In the two years of its existence the Mother and Child center in Fastiv has provided shelter to 35 women, most of whom chose to continue living with their children. According to the center director Larysa Borui, these results were achieved thanks to the cooperation of psychologists, social educators, and the mothers themselves. Once here, the women have an opportunity to radically change their lives. This is especially true of underage mothers, who are taught how to keep house, look after their children, and get some education. Experts, however, are convinced that such centers should be the last resort.

TIME TO CHANGE STEREOTYPES

The cooperation between social centers and doctors is another important step toward spotting potential child abandoners. Now all maternity homes in Kyiv have separate rooms for such mothers. They are given psychological consultations and then are reported to social services. In the past two years, the Kyiv Oblast Center has supervised 2,000 women. Only 35 of them came to the Fastiv center.

“This shows the importance of social services in the provinces,” said Volodymyr Kuzminsky, the director of a branch of To Each Child. “Kyiv oblast has set up services for early prevention, family support, and family monitoring. Their task is to support a family and prevent it from breaking up, and to prevent a child from ending up in a boarding school. If this still happens, the child should be placed into a family-type orphanage. So our goal is to stop mothers from abandoning their babies, not to expand the network of Mother and Child centers.”

Another goal of the program is to shatter the stereotype about children in boarding schools. As Kuzminsky explained, many Ukrainians take a dim view of low-income or large families, so they ask the authorities to take children away from their parents and send them to children’s homes.

“Living in an orphanage has a disastrous effect on children.
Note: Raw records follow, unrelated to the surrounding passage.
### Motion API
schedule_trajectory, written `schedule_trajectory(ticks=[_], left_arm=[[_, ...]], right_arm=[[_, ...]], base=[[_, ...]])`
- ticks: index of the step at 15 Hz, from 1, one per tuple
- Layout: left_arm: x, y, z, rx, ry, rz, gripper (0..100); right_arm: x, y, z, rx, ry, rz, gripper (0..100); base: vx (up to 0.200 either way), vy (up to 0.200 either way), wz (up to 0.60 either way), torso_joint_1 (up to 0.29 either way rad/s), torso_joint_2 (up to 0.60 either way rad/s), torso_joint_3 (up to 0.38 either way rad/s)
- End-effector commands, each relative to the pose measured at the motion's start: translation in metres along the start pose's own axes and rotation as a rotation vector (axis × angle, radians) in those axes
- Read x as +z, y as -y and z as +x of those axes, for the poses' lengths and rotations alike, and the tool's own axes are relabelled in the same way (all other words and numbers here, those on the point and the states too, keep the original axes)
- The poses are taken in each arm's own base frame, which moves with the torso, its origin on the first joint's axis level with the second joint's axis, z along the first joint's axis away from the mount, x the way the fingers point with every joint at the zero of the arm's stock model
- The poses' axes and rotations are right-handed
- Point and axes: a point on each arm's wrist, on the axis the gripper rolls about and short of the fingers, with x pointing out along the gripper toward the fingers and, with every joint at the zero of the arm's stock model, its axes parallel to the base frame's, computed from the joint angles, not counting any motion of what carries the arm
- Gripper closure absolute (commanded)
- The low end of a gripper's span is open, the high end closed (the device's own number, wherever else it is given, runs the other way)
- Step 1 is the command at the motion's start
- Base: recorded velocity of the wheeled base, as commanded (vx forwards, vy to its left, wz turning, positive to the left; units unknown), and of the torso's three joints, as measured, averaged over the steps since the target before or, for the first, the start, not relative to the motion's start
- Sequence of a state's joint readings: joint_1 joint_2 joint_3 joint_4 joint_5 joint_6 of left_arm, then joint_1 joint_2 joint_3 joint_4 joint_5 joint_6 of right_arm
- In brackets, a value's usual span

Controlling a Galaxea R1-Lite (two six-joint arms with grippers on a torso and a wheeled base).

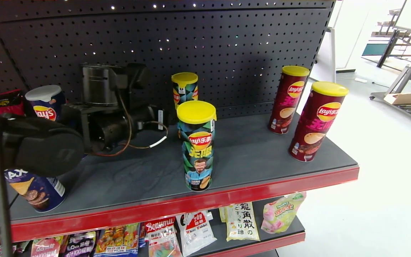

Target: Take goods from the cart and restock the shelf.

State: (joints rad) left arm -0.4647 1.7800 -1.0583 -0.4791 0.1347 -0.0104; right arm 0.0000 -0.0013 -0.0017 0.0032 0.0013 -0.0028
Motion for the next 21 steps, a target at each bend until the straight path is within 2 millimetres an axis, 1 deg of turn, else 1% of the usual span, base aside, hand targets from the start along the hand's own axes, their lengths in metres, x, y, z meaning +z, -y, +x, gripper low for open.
schedule_trajectory(ticks=[1,2,3,4,5,6,7,8,9,10,11,12,13,14,15,18,19,21], left_arm=[[0.000,-0.017,-0.049,0.030,0.021,-0.011,0],[-0.001,-0.020,-0.063,0.039,0.021,-0.013,0],[-0.005,-0.023,-0.090,0.031,-0.001,-0.012,0],[-0.007,-0.024,-0.104,0.025,-0.010,-0.011,0],[-0.013,-0.027,-0.148,-0.030,-0.032,-0.008,0],[-0.017,-0.029,-0.184,-0.081,-0.027,-0.009,0],[-0.023,-0.031,-0.209,-0.110,-0.031,-0.010,0],[-0.037,-0.034,-0.249,-0.133,-0.023,-0.010,0],[-0.052,-0.037,-0.281,-0.142,0.006,-0.005,0],[-0.060,-0.038,-0.296,-0.142,0.026,-0.005,0],[-0.075,-0.041,-0.321,-0.127,0.061,-0.016,0],[-0.088,-0.042,-0.335,-0.119,0.073,-0.045,0],[-0.099,-0.043,-0.344,-0.116,0.085,-0.064,0],[-0.117,-0.044,-0.351,-0.115,0.108,-0.064,0],[-0.124,-0.044,-0.354,-0.108,0.123,-0.067,0],[-0.128,-0.046,-0.355,-0.029,0.126,-0.095,0],[-0.140,-0.047,-0.352,0.027,0.115,-0.111,0],[-0.150,-0.048,-0.353,0.071,0.129,-0.111,0]], right_arm=[[0.000,0.000,0.000,0.000,-0.001,0.000,0],[0.000,0.000,0.000,0.000,-0.001,0.000,0],[0.000,0.000,0.000,0.000,-0.001,0.000,0],[0.000,0.000,0.000,0.000,-0.001,0.000,0],[0.000,0.000,0.000,0.000,-0.001,0.000,0],[0.000,0.000,0.000,0.000,-0.001,0.000,0],[0.000,0.000,0.000,0.000,-0.001,0.000,0],[0.000,0.000,0.000,0.000,-0.001,0.000,0],[0.000,0.000,0.000,0.000,-0.001,0.000,0],[0.000,0.000,0.000,0.000,-0.001,0.000,0],[0.000,0.000,0.000,0.000,-0.001,0.000,0],[0.000,0.000,0.000,0.000,-0.001,0.000,0],[0.000,0.000,0.000,0.000,-0.001,0.000,0],[0.000,0.000,0.000,0.000,-0.001,0.000,0],[0.000,0.000,0.000,0.000,-0.001,0.000,0],[0.000,0.000,0.000,0.000,-0.001,0.000,0],[0.000,0.000,0.000,0.000,-0.001,0.000,0],[0.000,0.000,0.000,0.000,-0.001,-0.002,0]], base=[[0.000,0.000,0.00,0.000,0.00,0.000],[0.000,0.000,0.00,0.000,0.00,0.000],[0.000,0.000,0.00,0.000,0.00,0.000],[0.000,0.000,0.00,0.000,0.00,0.000],[0.000,0.000,0.00,0.000,0.00,0.000],[0.000,0.000,0.00,0.000,0.00,0.000],[0.000,0.000,0.00,0.000,0.00,0.000],[0.000,0.000,0.00,0.000,0.00,0.000],[0.000,0.000,0.00,0.000,0.00,0.000],[0.000,0.000,0.00,0.000,0.00,0.000],[0.000,0.000,0.00,0.000,0.00,0.000],[0.000,0.000,0.00,0.000,0.00,0.000],[0.000,0.000,0.00,0.000,0.00,0.000],[0.000,0.000,0.00,0.000,0.00,0.000],[0.000,0.000,0.00,0.000,0.00,0.000],[0.000,0.000,0.00,0.000,0.00,0.000],[0.000,0.000,0.00,0.000,0.00,0.000],[0.000,0.000,0.00,0.000,0.00,0.000]])
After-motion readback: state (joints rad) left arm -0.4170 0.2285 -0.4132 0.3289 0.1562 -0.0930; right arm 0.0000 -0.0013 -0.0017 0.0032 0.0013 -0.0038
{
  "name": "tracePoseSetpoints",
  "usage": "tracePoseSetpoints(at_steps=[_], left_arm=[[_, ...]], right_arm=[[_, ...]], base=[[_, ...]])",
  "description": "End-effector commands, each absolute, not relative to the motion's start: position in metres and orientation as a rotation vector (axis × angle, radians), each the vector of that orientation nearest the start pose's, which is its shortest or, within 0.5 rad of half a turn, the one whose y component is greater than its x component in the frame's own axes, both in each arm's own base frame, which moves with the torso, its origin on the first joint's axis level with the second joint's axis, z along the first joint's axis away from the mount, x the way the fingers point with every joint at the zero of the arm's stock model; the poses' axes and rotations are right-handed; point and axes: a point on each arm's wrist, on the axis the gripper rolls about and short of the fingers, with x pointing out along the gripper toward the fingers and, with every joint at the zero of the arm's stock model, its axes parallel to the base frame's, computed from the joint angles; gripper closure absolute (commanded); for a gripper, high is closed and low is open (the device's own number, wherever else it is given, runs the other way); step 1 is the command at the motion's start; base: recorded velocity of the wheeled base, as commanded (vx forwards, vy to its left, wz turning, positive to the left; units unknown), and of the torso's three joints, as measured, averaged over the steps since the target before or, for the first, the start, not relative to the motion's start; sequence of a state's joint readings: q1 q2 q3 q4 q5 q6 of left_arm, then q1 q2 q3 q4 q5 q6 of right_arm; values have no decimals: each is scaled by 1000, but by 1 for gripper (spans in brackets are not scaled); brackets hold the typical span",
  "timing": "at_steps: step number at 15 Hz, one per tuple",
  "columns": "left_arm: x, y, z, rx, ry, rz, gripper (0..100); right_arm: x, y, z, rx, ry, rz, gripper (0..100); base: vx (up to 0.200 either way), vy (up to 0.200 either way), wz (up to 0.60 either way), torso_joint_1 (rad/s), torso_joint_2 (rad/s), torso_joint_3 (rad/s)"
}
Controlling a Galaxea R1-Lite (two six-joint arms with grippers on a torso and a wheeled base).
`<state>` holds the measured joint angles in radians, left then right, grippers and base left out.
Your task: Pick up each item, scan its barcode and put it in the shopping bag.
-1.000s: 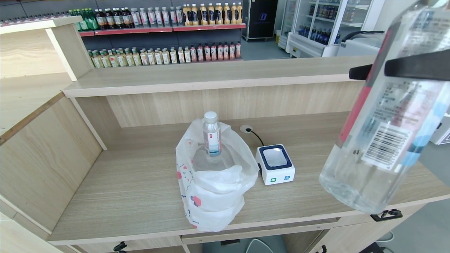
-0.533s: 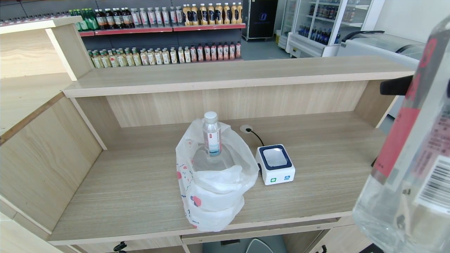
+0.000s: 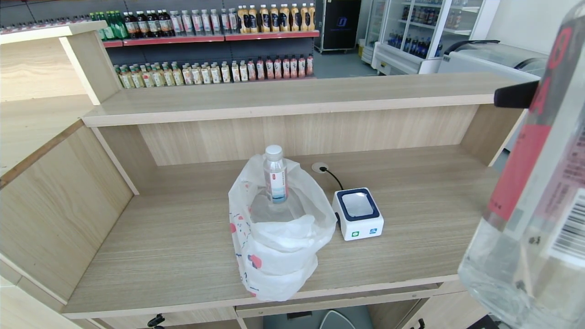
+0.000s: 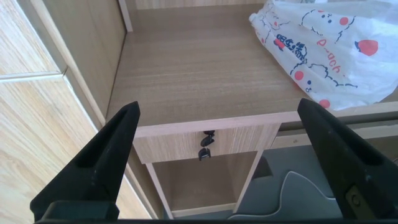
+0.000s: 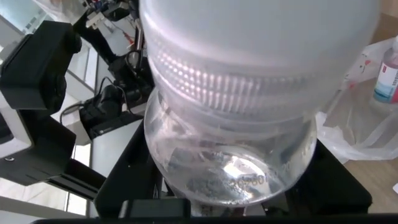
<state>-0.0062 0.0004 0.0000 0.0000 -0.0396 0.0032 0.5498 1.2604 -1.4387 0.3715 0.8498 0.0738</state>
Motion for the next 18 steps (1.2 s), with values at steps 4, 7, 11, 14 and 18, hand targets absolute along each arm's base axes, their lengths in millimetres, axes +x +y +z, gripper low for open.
tracePoseSetpoints(at_steps=[4, 7, 11, 14, 18], left_arm=[[-23, -1, 76, 3, 1, -46, 0], [-23, -1, 76, 3, 1, -46, 0], [-23, -1, 76, 3, 1, -46, 0], [-23, -1, 76, 3, 1, -46, 0], [-23, -1, 76, 3, 1, -46, 0]], right_arm=[[134, 111, 374, 84, 266, 1406, 100], [131, 118, 368, 75, 288, 1421, 100], [137, 123, 366, 75, 302, 1424, 100], [140, 127, 369, 78, 281, 1432, 100], [138, 128, 368, 75, 283, 1442, 100]], base=[[0, 0, 0, 0, 0, 0], [0, 0, 0, 0, 0, 0], [0, 0, 0, 0, 0, 0], [0, 0, 0, 0, 0, 0], [0, 0, 0, 0, 0, 0]])
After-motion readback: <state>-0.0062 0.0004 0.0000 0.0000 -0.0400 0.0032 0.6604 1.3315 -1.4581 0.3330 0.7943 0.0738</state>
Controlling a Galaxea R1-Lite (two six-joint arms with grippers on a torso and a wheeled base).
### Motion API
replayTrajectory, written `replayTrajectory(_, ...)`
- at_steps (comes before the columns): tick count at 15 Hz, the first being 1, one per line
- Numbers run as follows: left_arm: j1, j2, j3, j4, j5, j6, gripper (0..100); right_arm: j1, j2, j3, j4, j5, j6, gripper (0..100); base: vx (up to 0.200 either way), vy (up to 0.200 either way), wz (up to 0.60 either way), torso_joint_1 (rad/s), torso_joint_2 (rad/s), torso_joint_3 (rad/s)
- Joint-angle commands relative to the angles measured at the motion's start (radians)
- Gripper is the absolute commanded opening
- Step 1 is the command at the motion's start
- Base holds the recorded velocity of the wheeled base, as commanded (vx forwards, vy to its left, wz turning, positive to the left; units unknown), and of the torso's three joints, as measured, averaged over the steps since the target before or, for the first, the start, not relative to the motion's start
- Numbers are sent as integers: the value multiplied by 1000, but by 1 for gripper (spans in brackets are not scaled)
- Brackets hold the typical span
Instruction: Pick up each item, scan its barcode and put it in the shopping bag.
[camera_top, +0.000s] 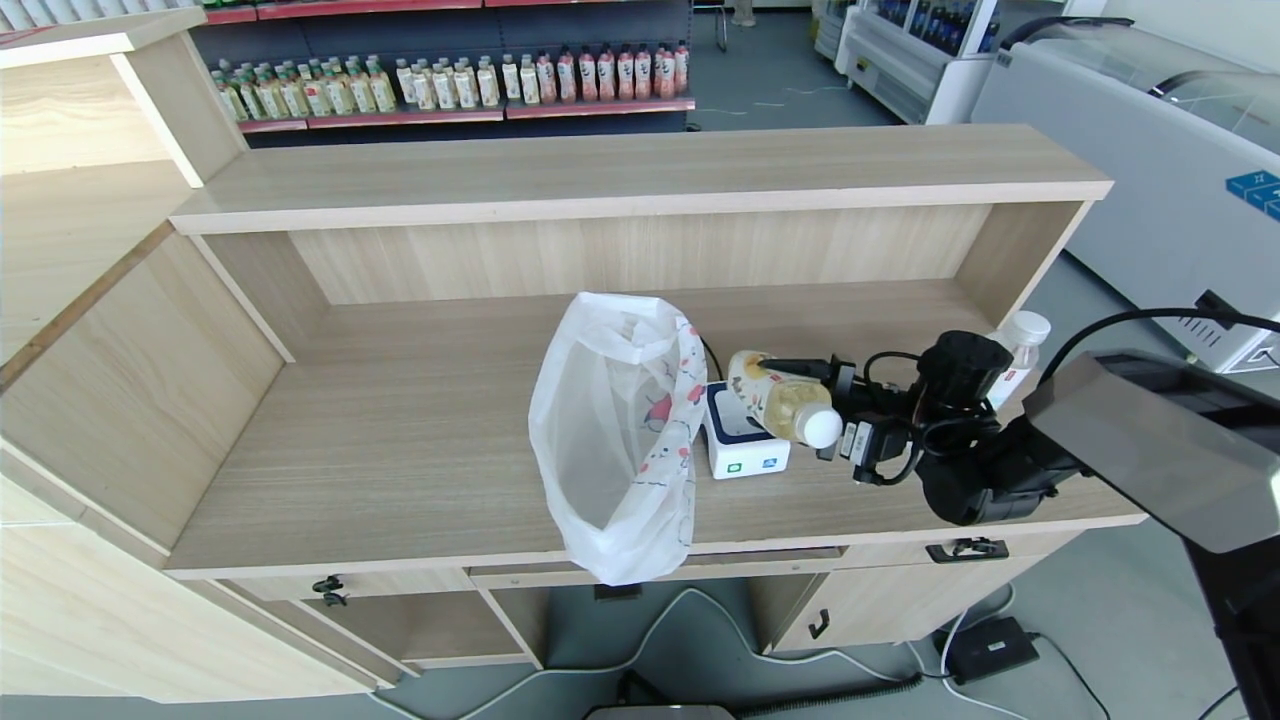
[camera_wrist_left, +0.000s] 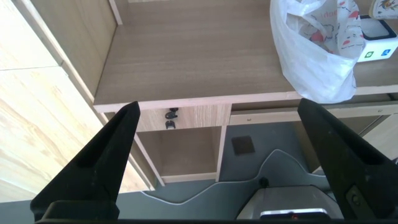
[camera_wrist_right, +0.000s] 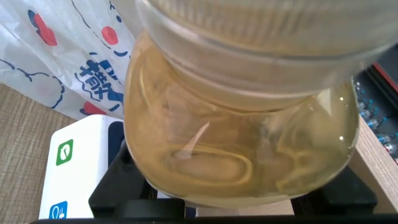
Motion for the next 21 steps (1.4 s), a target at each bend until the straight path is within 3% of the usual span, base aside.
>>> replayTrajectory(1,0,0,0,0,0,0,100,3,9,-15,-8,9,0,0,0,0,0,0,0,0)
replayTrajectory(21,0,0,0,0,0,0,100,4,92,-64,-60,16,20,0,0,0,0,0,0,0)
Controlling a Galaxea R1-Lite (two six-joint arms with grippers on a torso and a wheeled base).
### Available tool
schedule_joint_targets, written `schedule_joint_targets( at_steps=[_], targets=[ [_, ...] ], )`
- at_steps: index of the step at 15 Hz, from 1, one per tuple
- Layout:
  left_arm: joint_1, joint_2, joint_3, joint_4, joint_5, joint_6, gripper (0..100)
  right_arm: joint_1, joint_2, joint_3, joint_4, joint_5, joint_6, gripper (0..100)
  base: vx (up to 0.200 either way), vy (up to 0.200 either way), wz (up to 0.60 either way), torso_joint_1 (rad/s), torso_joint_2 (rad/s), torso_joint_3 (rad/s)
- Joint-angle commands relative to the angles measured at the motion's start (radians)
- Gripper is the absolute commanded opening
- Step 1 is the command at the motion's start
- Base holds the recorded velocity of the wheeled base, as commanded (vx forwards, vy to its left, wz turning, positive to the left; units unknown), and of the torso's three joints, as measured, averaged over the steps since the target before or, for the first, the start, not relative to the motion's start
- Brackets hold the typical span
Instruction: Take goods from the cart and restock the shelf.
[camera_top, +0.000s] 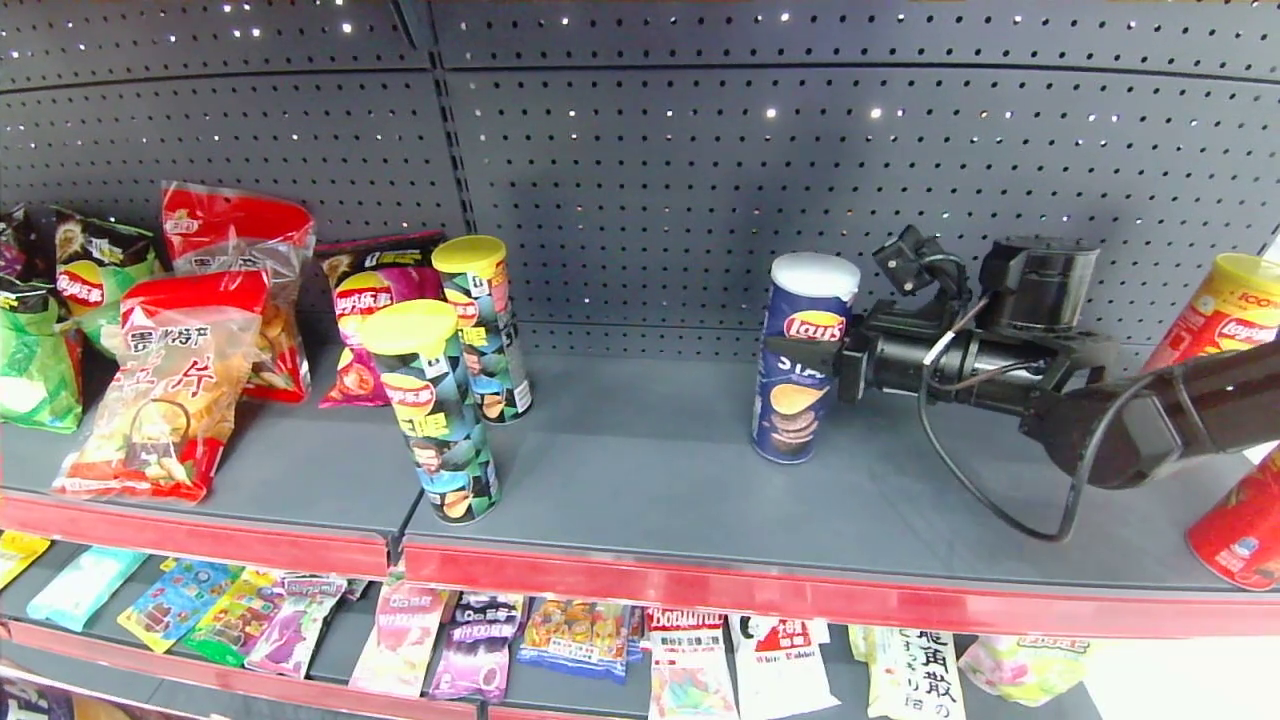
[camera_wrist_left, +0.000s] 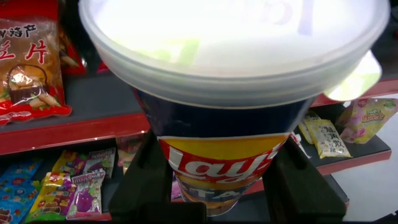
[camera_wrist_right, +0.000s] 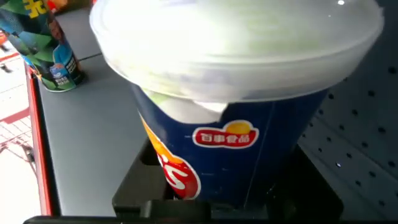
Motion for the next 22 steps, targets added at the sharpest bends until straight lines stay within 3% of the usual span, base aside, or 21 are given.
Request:
schedule_joint_targets(
  at_steps=[1, 6, 12, 22],
  targets=[
    [0.001, 0.001, 0.009, 0.0, -0.001, 0.0, 0, 0.018, -0.128, 0.111, -0.006, -0.06, 0.002, 0, 0.0, 0.0, 0.0, 0.0, 0.0, 0.0],
    [0.001, 0.003, 0.014, -0.002, -0.006, 0.0, 0, 0.064, -0.229, 0.355, -0.204, -0.146, 0.024, 0, 0.0, 0.0, 0.0, 0.0, 0.0, 0.0],
    [0.001, 0.0, 0.02, -0.002, -0.008, 0.0, 0, 0.113, -0.309, 0.479, -0.211, -0.206, 0.054, 0, 0.0, 0.0, 0.0, 0.0, 0.0, 0.0],
    [-0.001, 0.0, 0.021, -0.002, -0.006, 0.0, 0, 0.17, -0.279, 0.476, -0.215, -0.207, 0.054, 0, 0.0, 0.0, 0.0, 0.0, 0.0, 0.0]
  ],
)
It ruins a child’s psyche and causes permanent damage, especially to children under three years,” Kuzminsky continued. “At the age of three, a child’s brain is only 75-percent formed, so most relations with the outside world are instilled in the child’s consciousness in the first years of life, which must be spent with the mother.”

According to the Ministry of Health, there were about 4,000 inmates in children’s homes as of late 2007, 51 percent of them between the ages of one and three. They suffer from anemia (18 percent), delayed physical development (32 percent), psychological disorders (63 percent), and rickets of the 2nd and 3rd degree (3.8 percent). It would be wrong to say that a child’s separation from its mother is the main cause of these diseases, but lack of maternal affection leads, one way or another, to grave somatic dysfunctions in children.

If children are returned to their families, they stand a chance of developing their physical and mental qualities normally. So it is necessary to develop innovative patterns for working with families in order to prevent the abandonment of newborns. But no less important is the shaping of public attitudes. Our society must change its attitude to orphanages and should not decide where it is better for a child to live – in a family or a children’s home.

Experts are also convinced that the new program will help debunk the myth that most baby abandoners are drug addicts or alcoholics. Such cases do happen, but social workers claim that most such mothers are former inmates of orphanage. They are unable to build family relationships, find employment, or use their own judgment. So the main goal is to persuade all women that the child is not a problem. It is a chance to acquire a new vision of life and to grow – together with the child.